Throughout every level of the justice system, extra steps must be taken to guarantee judicial independence, from both political interference and threats violence. A change of leadership at the national level may indeed signal to judges that they are once again free to decide cases without fear of retribution, but many will likely hesitate to do so until they see evidence of this freedom themselves. Until a new norm of judicial independence develops, increased security and legal protections can fill the gap, such as a law anonymizing judicial decisions via a committee observed in a variety of other countries. State and local officials, in particular, will need to ensure the safety and impartiality of judges within their districts.
Two other institutions in critical need of reform will be the civil service and the military. Both must be politically neutral in order to serve their respective functions—providing government services and defense—but have been weeded for ideological purity, leaving them with low capacity and an unhealthy political bent. Higher-ups will likely need to be dismissed, including a sizeable portion of the thousands of generals that make Venezuela’s military one of the top-heaviest in the world, but working-level officials should be given the opportunity to stay, albeit with professional training on impartiality, higher pay, and new oversight mechanisms.
Finally, the new government will need to take forceful steps to root out the corruption that by all accounts has completely captured the state. Venezuela has fallen to a ranking of 168 out of 180 on Transparency International’s Corruption Perceptions Index, and the unchecked revenues from its state oil company, PDVSA, have flooded coffers of officials throughout both the country and the region. First and foremost, the country’s prosecutor’s office will need to open an anti-corruption probe into PDVSA and other sources of illicit finance, and it will require funding, training, and political insulation to do so. Here, other countries across Latin American that have recently had success in prosecuting their own endemic corruption scandals, such as Brazil or Peru, can provide trainings in investigatory tactics and advice on necessary legal reforms.
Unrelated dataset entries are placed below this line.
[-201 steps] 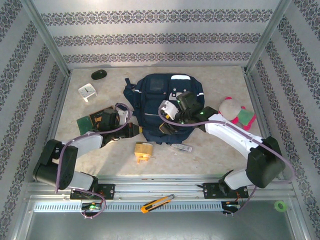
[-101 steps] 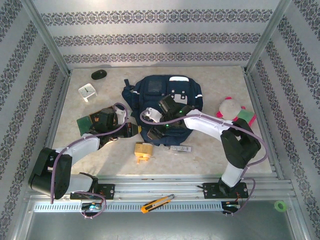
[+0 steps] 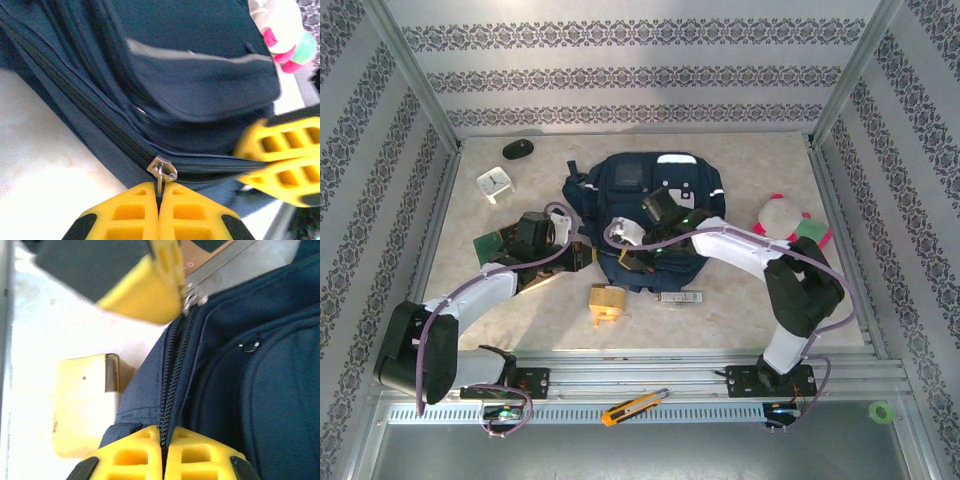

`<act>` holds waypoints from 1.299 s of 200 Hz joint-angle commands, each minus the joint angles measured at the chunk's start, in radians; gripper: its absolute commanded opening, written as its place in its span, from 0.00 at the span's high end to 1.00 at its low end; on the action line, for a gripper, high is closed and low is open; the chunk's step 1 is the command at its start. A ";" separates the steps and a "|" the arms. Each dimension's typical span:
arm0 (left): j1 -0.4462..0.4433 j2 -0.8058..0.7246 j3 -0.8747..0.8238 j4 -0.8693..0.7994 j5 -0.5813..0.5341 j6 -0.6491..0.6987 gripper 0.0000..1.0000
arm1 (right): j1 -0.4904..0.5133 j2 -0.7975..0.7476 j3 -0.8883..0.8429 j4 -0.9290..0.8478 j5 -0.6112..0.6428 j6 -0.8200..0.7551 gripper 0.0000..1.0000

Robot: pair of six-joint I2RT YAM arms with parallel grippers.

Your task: Pack books, pencil case, and school supplies into a backpack

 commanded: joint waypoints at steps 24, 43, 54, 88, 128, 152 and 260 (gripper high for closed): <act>0.019 0.063 0.098 -0.063 -0.214 0.114 0.98 | -0.127 -0.152 0.058 -0.256 -0.164 -0.213 1.00; 0.026 0.118 0.156 -0.077 -0.271 0.151 0.98 | -0.161 -0.186 0.067 -0.285 -0.173 -0.264 1.00; 0.031 0.148 0.186 -0.083 -0.301 0.171 0.98 | -0.183 -0.199 0.078 -0.306 -0.180 -0.284 1.00; 0.058 0.228 0.259 -0.084 -0.386 0.220 0.98 | -0.239 -0.238 0.091 -0.354 -0.202 -0.367 1.00; 0.091 0.319 0.313 -0.037 -0.436 0.235 0.97 | -0.268 -0.261 0.103 -0.414 -0.227 -0.406 1.00; 0.096 0.355 0.332 -0.025 -0.455 0.235 0.95 | -0.280 -0.257 0.100 -0.391 -0.223 -0.388 1.00; 0.097 0.067 0.237 -0.103 -0.416 0.015 0.62 | -0.216 -0.101 0.075 0.072 -0.009 -0.122 1.00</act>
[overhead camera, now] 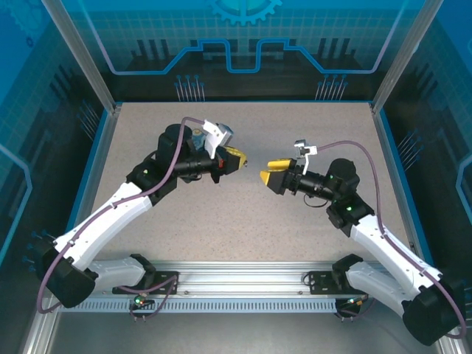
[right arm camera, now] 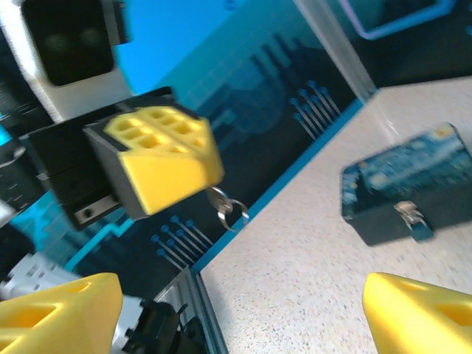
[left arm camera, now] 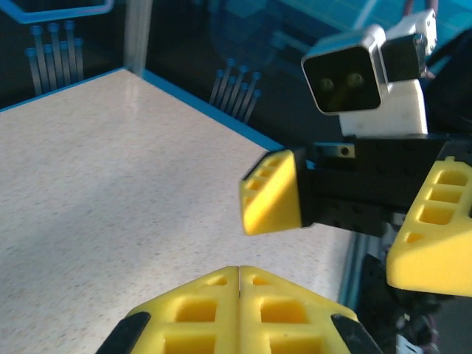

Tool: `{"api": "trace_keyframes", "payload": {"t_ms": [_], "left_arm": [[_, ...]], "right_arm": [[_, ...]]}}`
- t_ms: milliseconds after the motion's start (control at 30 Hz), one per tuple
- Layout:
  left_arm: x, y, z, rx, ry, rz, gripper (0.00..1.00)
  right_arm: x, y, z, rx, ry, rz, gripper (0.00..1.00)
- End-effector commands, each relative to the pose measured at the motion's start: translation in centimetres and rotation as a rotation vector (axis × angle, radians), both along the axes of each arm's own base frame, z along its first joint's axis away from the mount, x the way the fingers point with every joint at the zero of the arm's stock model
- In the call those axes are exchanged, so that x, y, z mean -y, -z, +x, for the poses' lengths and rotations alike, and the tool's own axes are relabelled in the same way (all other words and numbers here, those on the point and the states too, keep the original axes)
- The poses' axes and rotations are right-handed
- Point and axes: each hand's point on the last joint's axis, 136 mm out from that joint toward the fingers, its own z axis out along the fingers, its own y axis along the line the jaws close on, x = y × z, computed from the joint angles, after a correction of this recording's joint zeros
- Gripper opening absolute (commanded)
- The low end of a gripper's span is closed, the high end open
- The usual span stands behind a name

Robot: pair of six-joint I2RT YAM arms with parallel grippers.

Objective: Unlock a padlock with a key

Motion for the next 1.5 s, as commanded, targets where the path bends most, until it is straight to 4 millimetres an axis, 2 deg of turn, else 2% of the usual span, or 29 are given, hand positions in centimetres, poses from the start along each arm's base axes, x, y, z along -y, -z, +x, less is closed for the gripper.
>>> {"api": "trace_keyframes", "payload": {"t_ms": [0,267,500,833,1467], "left_arm": [[0.6,-2.6,-2.7,0.053,0.153,-0.046,0.00],[0.7,-3.1,-3.3,0.050,0.183,-0.063,0.00],[0.8,-3.0,-3.2,0.041,0.185,-0.064,0.00],[0.9,-3.0,-3.1,0.037,0.184,-0.065,0.00],[0.9,-2.9,-3.0,0.041,0.179,-0.060,0.00]], "right_arm": [[-0.5,-3.5,-2.3,0.223,-0.121,0.011,0.85],[-2.5,-3.9,-2.5,0.234,-0.196,0.003,0.69],[-3.7,-3.7,-2.0,0.225,-0.220,-0.017,0.51],[-4.8,-2.9,-1.9,0.198,-0.253,-0.037,0.37],[-4.2,-1.9,-2.2,0.181,-0.220,-0.070,0.03]]}}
The media, which the Maduro regime has harshly censored, will also play a crucial role in identifying perpetrators and maintaining strong public pressure on leaders to act.
Guaidó and his team have articulated the beginnings of a reconstruction plan, dubbed Plan País, which emphasizes political, economic, and social reforms; as a central focus, however, it emphasizes reinvigorating the economy by guaranteeing economic rights and attracting foreign investment. While the economic piece of Venezuela’s recovery will prove crucial, the government must spend just as much energy restoring Venezuela’s democracy if that recovery is to last and benefit all Venezuelans. Private investors and international financial institutions must consider governance when extending loans to Venezuela, and must use their financial leverage to incentivize positive democratic growth going forward.
Venezuela’s future is still far from certain—indeed, another unsuccessful attempt by Guaidó to take power from the Maduro regime on April 29 demonstrates just how difficult the transition to democratic rule is likely to be. If and when Venezuela’s drama comes to a conclusion, however, neither the country’s leaders nor the international community can rest easy. There will remain much work to be done.